Repeat the listing below exactly.
* * * * * * * * *
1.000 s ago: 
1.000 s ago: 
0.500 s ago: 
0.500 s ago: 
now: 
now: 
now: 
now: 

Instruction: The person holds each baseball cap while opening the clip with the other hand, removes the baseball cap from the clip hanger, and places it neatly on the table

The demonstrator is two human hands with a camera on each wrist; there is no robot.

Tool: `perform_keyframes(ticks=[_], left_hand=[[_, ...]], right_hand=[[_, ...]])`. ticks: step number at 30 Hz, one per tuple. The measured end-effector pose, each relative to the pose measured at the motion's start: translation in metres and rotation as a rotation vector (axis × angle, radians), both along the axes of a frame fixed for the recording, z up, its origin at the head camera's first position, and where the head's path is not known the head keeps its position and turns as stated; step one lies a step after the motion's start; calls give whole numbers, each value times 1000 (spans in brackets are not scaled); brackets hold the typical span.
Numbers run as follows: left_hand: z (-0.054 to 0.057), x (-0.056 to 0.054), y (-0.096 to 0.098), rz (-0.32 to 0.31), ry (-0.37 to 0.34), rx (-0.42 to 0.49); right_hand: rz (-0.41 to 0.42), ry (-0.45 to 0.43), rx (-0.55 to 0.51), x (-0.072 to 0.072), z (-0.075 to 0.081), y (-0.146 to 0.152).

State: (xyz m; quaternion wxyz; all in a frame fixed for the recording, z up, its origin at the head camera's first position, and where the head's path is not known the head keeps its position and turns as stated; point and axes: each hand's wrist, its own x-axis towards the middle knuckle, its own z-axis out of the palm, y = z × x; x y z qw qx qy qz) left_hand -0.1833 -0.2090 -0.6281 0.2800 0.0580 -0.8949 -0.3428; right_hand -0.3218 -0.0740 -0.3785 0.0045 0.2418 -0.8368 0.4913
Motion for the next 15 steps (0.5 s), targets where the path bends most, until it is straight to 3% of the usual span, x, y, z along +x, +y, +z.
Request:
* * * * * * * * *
◆ **Result**:
1.000 s ago: 
1.000 s ago: 
0.500 s ago: 
0.500 s ago: 
now: 
now: 
now: 
now: 

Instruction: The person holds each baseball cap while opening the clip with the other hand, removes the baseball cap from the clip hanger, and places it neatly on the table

The demonstrator is two human hands with a camera on each wrist; there is no robot.

Tool: `perform_keyframes(ticks=[_], left_hand=[[_, ...]], right_hand=[[_, ...]])`. ticks: step number at 30 Hz, one per tuple. The measured end-effector pose, each relative to the pose measured at the motion's start: translation in metres and rotation as a rotation vector (axis × angle, radians), both along the axes of a frame fixed for the recording, z up, its origin at the head camera's first position, and where the head's path is not known the head keeps its position and turns as stated; step one lies a step after the motion's start; calls give whole numbers, each value times 1000 (spans in brackets are not scaled); brackets hold the typical span.
Numbers run as follows: left_hand: z (-0.054 to 0.057), x (-0.056 to 0.054), y (-0.096 to 0.098), rz (-0.32 to 0.31), ry (-0.37 to 0.34), rx (-0.42 to 0.49); right_hand: rz (-0.41 to 0.42), ry (-0.45 to 0.43), rx (-0.55 to 0.51), x (-0.072 to 0.072), z (-0.075 to 0.081), y (-0.146 to 0.152).

State: (xyz m; quaternion wxyz; all in a frame fixed for the recording, z up, its origin at the head camera's first position, and where the head's path is not known the head keeps its position and turns as stated; point and axes: each hand's wrist, its own x-axis towards the middle knuckle, its own z-axis out of the palm, y = z × x; x y z qw qx qy qz) left_hand -0.1833 -0.2090 -0.6281 0.2800 0.0580 -0.8949 -0.3428; right_hand -0.3218 -0.0740 -0.3785 0.0045 0.2418 -0.8368 0.4913
Motion for the next 15 steps (0.5 s), targets where the path bends most, until it is straight to 3% of the usual span, x, y, z along +x, +y, +z.
Request:

This concludes the exercise.